_Exercise aim_. Count every line that includes the string "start" in the entries that follow. Nothing besides the number is needed.

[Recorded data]
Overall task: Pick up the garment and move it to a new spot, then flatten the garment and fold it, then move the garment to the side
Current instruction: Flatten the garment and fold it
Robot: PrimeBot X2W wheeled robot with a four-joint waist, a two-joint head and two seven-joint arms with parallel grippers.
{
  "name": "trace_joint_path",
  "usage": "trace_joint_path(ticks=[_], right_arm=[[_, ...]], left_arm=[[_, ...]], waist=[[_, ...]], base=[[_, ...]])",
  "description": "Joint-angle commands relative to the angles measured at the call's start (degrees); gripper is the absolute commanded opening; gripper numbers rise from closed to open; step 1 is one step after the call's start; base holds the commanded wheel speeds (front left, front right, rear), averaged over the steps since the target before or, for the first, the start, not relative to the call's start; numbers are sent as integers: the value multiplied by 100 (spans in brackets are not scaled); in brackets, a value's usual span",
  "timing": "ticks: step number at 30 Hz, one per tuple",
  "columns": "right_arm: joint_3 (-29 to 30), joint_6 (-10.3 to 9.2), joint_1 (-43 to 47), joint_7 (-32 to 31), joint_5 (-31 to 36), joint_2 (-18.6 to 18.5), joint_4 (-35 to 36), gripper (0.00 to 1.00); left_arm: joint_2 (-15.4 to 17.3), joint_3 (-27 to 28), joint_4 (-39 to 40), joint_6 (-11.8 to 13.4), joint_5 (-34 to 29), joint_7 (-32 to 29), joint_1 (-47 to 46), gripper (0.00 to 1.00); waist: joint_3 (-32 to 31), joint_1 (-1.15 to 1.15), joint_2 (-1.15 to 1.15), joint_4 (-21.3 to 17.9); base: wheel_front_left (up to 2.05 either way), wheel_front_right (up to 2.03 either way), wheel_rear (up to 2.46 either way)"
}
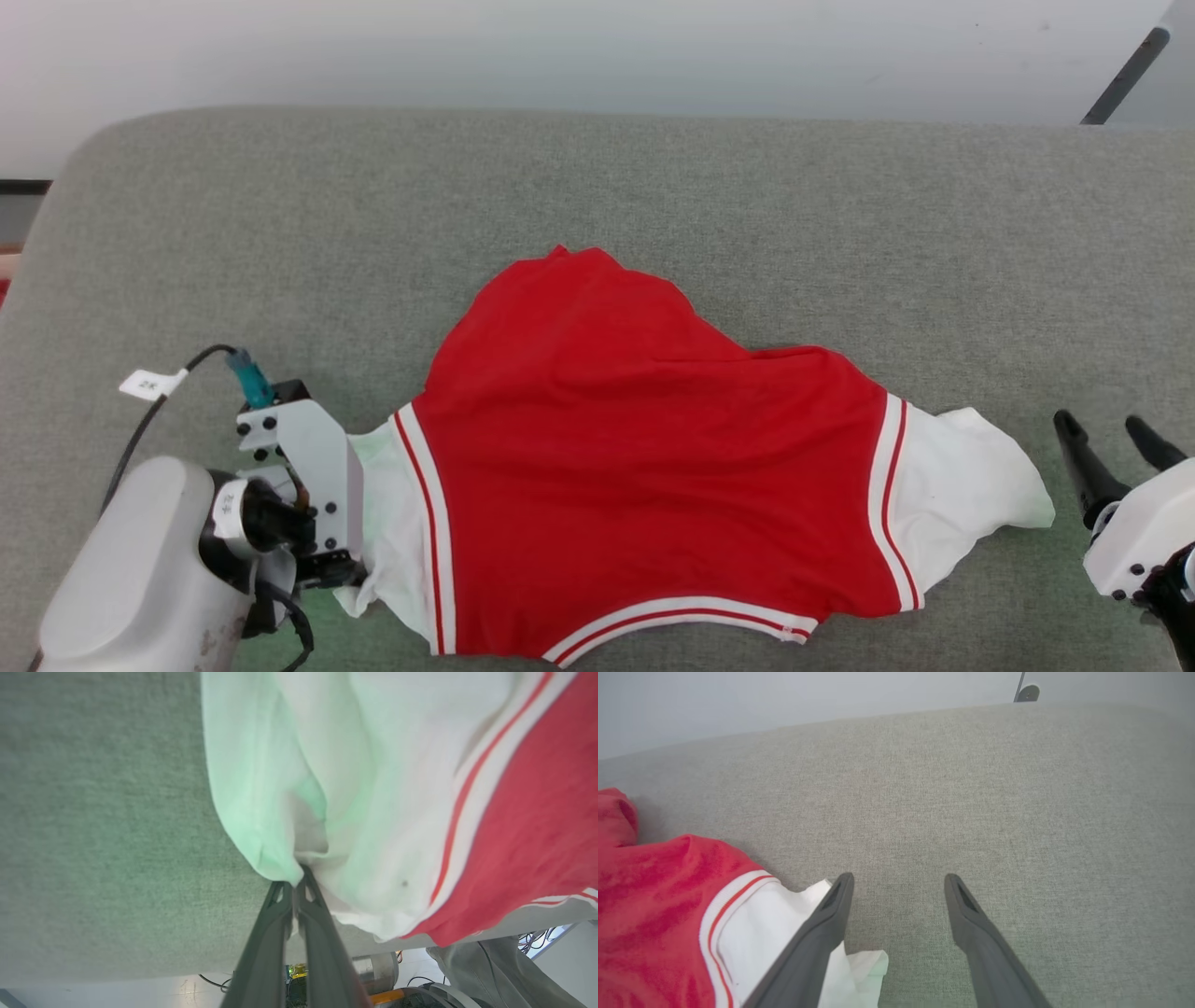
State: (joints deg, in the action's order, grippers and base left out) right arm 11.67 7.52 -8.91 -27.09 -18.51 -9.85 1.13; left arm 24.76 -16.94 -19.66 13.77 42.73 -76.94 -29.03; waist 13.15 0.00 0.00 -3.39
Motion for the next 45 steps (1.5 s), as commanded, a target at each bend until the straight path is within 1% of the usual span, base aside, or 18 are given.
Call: trace_joint_path(ticks=[1,6,9,13,17,23,24,25,30,35,37,40,42,45], right_arm=[[-22,-6,-33,-140,-106,-32,38,100],[-224,-6,73,-1079,-467,-200,281,100],[-303,-6,166,-1620,-615,-313,453,100],[-360,-6,257,-2150,-712,-370,636,100],[-420,-6,326,-2439,-790,-346,683,100],[-493,-6,252,-2583,-754,-319,468,100],[-521,-6,225,-2608,-753,-326,413,41],[-561,-6,189,-2589,-702,-370,364,0],[-595,-6,25,-2580,-788,-440,100,0],[-482,-5,-279,-2801,-1148,-454,9,0],[-385,-5,-434,-2902,-1311,-434,50,0],[-241,-5,-701,-3064,-1523,-526,97,0],[-193,-5,-809,-3094,-1544,-519,111,0],[-91,-5,-1264,-3168,-1612,-532,133,0]], left_arm=[[-58,-28,-2,-33,17,76,82,0],[-41,-57,110,-91,-57,247,43,0],[-97,-74,140,-69,-30,272,29,0],[-181,-122,244,-90,-17,305,-18,0],[-251,-171,308,-118,-29,360,-89,0],[-396,-192,318,-171,29,490,-199,0],[-405,-193,299,-181,29,521,-217,0],[-415,-191,274,-186,35,540,-225,0],[-440,-186,147,-262,59,647,-274,0],[-387,-84,70,-314,126,735,-405,0],[-347,-46,74,-349,149,725,-481,0],[-250,16,96,-397,190,611,-631,0],[-221,44,113,-410,208,595,-691,0],[-142,116,157,-429,190,589,-992,0]], waist=[[14,0,0,10],[96,0,0,53],[159,0,0,97],[271,0,0,179],[397,0,0,260],[593,0,0,379],[613,0,0,390],[629,0,0,402],[660,0,0,437],[552,0,0,426],[469,0,0,419],[303,0,0,406],[242,0,0,402],[-40,0,0,375]], base=[[0,0,0],[0,0,0],[0,0,0],[0,0,0],[0,0,0],[0,0,0],[0,0,0],[0,0,0],[0,0,0],[0,0,0],[0,0,0],[0,0,0],[0,0,0],[0,0,0]])
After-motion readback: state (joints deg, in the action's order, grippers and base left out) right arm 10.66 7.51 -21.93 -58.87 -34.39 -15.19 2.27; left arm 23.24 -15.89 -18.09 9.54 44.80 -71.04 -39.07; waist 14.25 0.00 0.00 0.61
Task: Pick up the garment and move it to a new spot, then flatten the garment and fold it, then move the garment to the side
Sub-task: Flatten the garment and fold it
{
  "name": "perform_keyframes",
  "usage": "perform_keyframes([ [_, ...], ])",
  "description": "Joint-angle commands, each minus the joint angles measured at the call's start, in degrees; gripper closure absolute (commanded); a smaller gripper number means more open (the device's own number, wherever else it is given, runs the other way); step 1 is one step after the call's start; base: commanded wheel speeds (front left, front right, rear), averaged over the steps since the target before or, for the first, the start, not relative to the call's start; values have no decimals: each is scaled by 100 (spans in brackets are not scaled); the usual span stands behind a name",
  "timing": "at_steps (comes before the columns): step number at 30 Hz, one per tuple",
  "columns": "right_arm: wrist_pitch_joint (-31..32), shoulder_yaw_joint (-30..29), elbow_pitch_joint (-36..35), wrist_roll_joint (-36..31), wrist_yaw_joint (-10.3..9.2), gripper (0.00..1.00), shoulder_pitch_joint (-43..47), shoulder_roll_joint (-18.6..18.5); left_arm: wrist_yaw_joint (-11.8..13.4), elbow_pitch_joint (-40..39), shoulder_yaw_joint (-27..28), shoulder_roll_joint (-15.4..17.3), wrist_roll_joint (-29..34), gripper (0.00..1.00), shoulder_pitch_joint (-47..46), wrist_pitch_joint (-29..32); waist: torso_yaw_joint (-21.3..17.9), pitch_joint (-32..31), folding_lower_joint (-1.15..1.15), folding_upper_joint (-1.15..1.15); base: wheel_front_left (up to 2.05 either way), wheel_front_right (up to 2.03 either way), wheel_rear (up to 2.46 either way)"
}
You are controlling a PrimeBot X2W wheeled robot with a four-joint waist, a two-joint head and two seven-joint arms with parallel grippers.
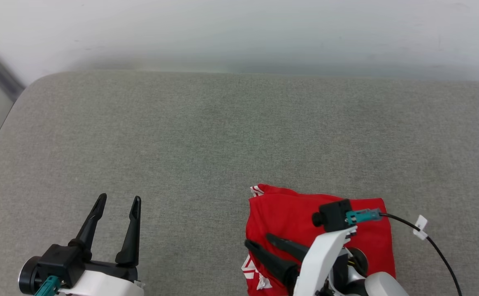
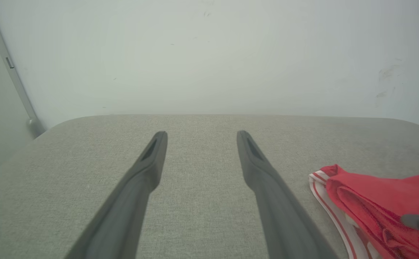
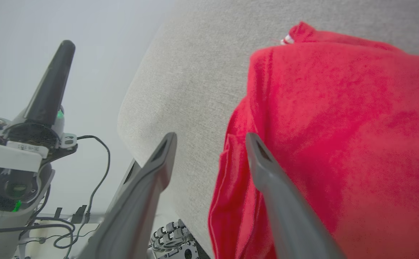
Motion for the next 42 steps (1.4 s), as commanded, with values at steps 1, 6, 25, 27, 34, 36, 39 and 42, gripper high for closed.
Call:
perform_keyframes([
  [1,-44,45,-62,38,0,0,-103,14,-8,3,5,-10,-9,0,14,-13,-19,-5,0,0,0,0,0],
  [6,-150,148,-217,-49,0,0,-262,13,-8,-4,3,-12,-5,0,27,-12,-122,-38,0,0,0,0,0],
  [25,-1810,-1489,-683,-3116,0,0,-869,-1218,-8,-237,1,-100,-13,0,-138,-12,-594,30,0,0,0,0,0],
  [27,-2035,-1716,-735,-3191,-1,0,-735,-1266,-8,-256,-4,-108,-10,0,-147,-12,-623,43,0,0,0,0,0],
  [34,-2786,-2415,-1012,-3264,-1,0,-114,-1067,-8,-345,7,-144,-52,0,-110,-12,-677,78,0,0,0,0,0],
  [36,-2964,-2578,-1106,-3262,-1,0,92,-950,-8,-368,21,-168,-79,0,-85,-12,-685,84,0,0,0,0,0],
  [39,-3159,-2719,-1224,-3223,-1,0,346,-752,-8,-399,35,-210,-99,0,-41,-12,-698,91,0,0,0,0,0],
  [42,-3369,-2740,-1347,-3342,-1,0,607,-502,-8,-429,42,-250,-118,0,33,-12,-698,90,0,0,0,0,0],
])
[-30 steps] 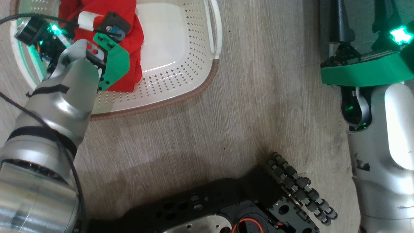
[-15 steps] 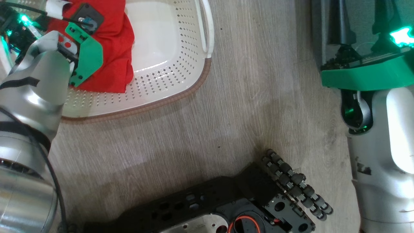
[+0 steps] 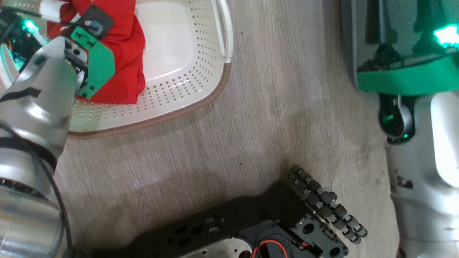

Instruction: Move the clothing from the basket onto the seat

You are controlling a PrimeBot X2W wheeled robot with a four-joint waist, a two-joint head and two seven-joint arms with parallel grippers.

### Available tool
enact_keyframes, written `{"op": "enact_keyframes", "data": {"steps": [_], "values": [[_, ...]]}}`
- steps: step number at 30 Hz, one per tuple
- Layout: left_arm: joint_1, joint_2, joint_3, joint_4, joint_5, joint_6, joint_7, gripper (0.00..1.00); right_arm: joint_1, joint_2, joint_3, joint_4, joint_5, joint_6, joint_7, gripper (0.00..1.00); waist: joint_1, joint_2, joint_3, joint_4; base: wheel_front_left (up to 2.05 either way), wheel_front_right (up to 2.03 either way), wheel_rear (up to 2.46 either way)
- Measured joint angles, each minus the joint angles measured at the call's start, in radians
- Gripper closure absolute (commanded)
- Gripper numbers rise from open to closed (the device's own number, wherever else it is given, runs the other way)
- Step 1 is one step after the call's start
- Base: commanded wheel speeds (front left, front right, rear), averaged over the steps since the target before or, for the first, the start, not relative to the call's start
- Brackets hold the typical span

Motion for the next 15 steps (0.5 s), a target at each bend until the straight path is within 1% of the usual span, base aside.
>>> {"op": "enact_keyframes", "data": {"steps": [2, 6, 8, 11, 15], "values": [[0.012, 0.004, 0.003, 0.001, -0.012, -0.003, -0.031, 1.0, -0.024, 0.0, 0.001, 0.004, 0.0, 0.0, 0.0, 0.0, -0.0001, 0.0, -0.011, -0.003, 0.0, 0.0, 0.0], [0.027, 0.005, 0.02, 0.002, -0.045, -0.021, -0.085, 1.0, -0.073, 0.0, 0.016, 0.02, 0.002, 0.0, 0.0, 0.0, 0.0, 0.0, -0.038, -0.009, 0.0, 0.0, 0.0], [0.036, -0.002, 0.023, 0.002, -0.056, -0.027, -0.112, 1.0, -0.089, 0.001, 0.022, 0.039, 0.001, 0.0, 0.0, 0.0, 0.0, 0.0, -0.059, -0.011, 0.0, 0.0, 0.0], [0.078, -0.028, 0.027, 0.002, -0.074, -0.028, -0.144, 1.0, -0.089, 0.001, 0.02, 0.075, -0.013, 0.0, 0.0, 0.0, 0.0, 0.0, -0.104, -0.001, 0.0, 0.0, 0.0], [0.15, -0.075, 0.033, 0.002, -0.109, -0.052, -0.171, 1.0, -0.081, 0.001, 0.019, 0.123, -0.044, 0.0, 0.0, 0.0, -0.0001, 0.0, -0.19, 0.03, 0.0, 0.0, 0.0]]}}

_Answer for the task_. 5